# Autologin unter embedded Linux



## Huemler (17. Juli 2007)

Hallo ich habe folgendes Problem:
Ich arbeite mit embedded Linux auf einem Board.
Für dieses Board habe ich nun ein C-File geschrieben.
Bisher habe ich mich mittels HyperTerminal oder auch minicom über die serielle Schnittstelle mit dem Board verbunden.
Wenn ich das Board dann gestartet habe musste ich ein Login und ein Password eingeben.
Dies ist aber nun mein Problem.
Da bei der Endanwendung kein PC oder ähnliches am Board angeschlossen wird, sondern ein Datenfunkgerät, muss ich die Anmeldung automatisch machen.
Ich muss es also schaffen dass ich beim Start des Boards automatisch als root angemeldet werde.
Ich weiß, das ein autologin unter Linuxfreunden garnicht gern gesehen ist.
Das habe ich gemerkt als ich vorher in Google nach einer Lösung gesucht habe, hier kam nämlich immer nur als Antwort, dass man diese Frage nicht beantworten würde weil es einem Selbstmord gleich kommen würde.

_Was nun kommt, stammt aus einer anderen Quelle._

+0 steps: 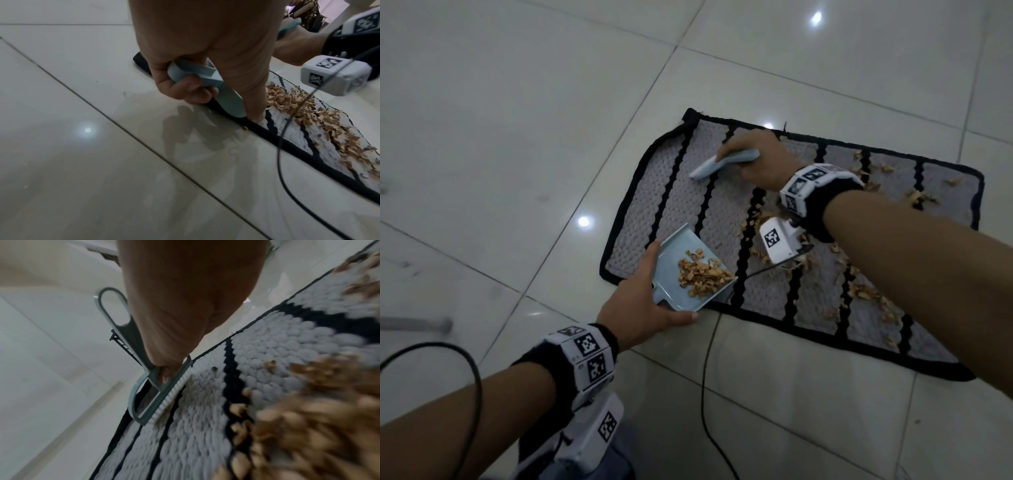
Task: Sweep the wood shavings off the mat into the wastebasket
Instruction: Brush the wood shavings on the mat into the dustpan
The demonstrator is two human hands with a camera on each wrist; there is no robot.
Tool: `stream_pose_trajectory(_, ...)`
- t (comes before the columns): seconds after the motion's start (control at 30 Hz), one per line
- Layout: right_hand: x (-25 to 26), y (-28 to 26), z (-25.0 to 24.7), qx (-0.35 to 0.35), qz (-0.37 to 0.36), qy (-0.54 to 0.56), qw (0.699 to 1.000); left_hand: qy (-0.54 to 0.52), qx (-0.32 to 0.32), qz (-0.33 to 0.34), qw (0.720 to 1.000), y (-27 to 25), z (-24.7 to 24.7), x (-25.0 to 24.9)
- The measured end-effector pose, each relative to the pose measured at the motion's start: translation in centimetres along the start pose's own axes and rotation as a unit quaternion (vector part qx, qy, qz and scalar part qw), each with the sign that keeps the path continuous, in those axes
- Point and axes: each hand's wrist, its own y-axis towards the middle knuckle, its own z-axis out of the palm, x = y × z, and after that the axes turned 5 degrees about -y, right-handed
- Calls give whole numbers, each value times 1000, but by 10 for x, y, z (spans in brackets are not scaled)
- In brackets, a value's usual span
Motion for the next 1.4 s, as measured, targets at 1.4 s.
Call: stream_pose_trajectory(1.4, -18, -153, -7, -110, 155, 11, 982, 73, 58, 12, 996, 13, 42, -28)
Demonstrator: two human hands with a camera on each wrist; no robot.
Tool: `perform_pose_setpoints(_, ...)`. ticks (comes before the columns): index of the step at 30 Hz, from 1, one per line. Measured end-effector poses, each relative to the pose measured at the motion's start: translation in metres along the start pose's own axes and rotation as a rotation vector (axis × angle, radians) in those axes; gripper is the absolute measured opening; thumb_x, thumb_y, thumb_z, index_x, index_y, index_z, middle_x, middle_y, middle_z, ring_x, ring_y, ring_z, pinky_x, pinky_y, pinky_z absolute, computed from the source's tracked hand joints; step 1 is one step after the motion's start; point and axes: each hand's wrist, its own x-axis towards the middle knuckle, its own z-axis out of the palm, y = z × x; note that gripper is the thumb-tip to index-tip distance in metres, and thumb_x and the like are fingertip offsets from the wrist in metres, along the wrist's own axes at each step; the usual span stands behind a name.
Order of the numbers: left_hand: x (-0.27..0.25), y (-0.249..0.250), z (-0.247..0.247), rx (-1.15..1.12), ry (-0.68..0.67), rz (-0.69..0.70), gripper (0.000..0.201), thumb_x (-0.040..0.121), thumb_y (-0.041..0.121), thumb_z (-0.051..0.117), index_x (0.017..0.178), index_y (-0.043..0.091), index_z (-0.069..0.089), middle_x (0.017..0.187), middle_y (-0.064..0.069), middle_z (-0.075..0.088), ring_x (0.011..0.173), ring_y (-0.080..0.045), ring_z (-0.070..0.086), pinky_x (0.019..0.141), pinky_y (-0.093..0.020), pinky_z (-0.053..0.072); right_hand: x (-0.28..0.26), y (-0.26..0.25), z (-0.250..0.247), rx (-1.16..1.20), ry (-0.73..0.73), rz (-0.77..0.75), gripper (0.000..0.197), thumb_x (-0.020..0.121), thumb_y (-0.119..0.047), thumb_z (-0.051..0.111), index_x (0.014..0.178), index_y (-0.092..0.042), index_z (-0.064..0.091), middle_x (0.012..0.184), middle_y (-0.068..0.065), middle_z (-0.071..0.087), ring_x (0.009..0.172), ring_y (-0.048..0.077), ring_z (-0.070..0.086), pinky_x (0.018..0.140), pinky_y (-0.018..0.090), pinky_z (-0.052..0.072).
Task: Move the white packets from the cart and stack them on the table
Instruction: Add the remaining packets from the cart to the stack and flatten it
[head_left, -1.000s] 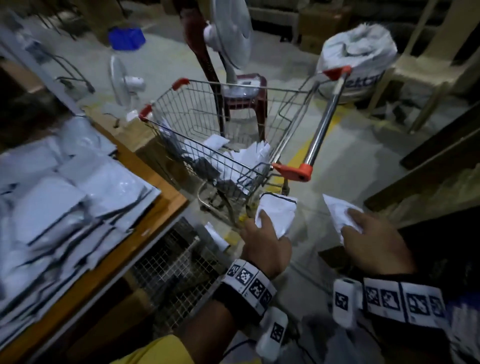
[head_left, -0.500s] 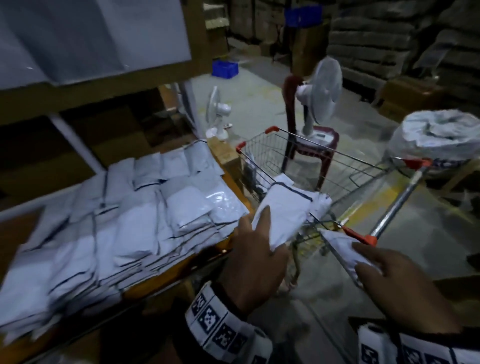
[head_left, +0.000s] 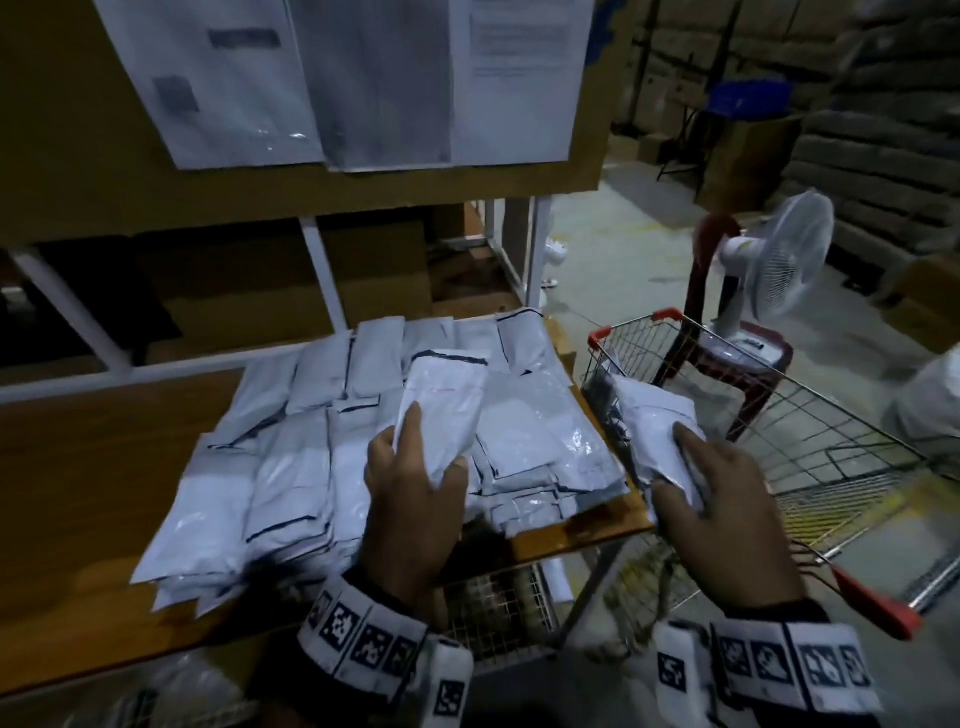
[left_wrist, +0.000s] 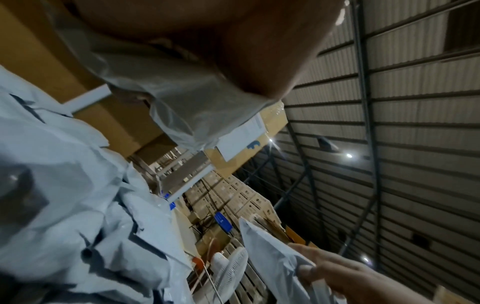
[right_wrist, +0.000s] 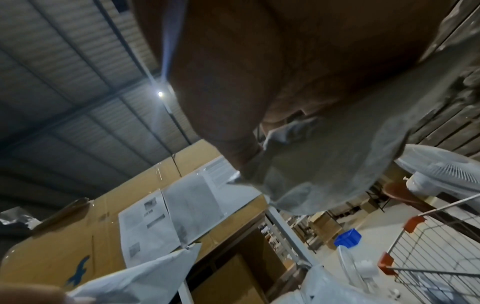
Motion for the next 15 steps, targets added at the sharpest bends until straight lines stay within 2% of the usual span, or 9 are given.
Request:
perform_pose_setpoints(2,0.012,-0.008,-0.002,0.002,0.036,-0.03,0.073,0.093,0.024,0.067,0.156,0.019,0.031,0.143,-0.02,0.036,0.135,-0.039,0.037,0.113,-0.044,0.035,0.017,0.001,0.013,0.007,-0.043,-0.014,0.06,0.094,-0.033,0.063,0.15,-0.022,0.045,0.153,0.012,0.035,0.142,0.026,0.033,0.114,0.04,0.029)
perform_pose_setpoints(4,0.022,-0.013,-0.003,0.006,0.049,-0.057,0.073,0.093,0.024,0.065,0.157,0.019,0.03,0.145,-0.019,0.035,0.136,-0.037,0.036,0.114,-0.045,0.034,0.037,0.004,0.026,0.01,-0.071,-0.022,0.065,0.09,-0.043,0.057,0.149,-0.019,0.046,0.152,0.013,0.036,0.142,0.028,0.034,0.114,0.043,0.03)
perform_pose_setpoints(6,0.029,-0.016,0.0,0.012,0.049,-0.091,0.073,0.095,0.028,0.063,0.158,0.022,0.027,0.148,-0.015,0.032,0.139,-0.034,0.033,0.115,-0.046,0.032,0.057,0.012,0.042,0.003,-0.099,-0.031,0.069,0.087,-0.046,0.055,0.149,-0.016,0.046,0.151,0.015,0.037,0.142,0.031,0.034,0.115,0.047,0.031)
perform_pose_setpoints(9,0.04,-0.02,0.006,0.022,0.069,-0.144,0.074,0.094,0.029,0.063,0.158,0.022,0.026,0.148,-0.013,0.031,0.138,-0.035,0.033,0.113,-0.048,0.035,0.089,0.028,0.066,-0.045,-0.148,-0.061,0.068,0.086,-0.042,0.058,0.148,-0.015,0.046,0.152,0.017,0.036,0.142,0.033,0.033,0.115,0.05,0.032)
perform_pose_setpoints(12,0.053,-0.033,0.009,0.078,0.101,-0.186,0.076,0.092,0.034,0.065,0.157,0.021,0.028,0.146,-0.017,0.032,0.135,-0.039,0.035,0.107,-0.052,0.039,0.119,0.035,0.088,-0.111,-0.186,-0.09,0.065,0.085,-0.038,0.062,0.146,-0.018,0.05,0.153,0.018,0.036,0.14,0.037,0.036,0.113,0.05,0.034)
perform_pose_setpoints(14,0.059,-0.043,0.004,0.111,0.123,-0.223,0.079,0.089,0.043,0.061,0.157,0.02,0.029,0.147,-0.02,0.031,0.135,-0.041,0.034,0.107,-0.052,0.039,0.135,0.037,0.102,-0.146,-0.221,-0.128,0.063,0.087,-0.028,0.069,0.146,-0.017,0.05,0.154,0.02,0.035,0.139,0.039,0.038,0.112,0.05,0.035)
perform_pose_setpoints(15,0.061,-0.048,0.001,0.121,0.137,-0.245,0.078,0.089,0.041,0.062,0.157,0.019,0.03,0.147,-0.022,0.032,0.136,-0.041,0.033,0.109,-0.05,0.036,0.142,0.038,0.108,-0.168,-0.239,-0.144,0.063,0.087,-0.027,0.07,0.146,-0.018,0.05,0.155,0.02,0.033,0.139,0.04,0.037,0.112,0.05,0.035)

Nur ist es bei mir ja nicht mein Hostrechner, sondern mein embedded Linux Image auf meinem Board, bei dem ich einen autologin realisieren möchte.
Hat mir jemand einen Tipp oder eine Lösung wo und was ich verändern muss um mein Ziel zu erreichen?
Wenn jemand eine Lösung hat und aus irgendwelchen Prinzipien die Lösung eines autologins unter Linux nicht öffentlich machen möchte, würde ich mich freuen wenn ich vielleicht über eine PN eine Lösung oder einen Tipp bekommen könnte.

Danke schonmal im vorraus
Huemler


----------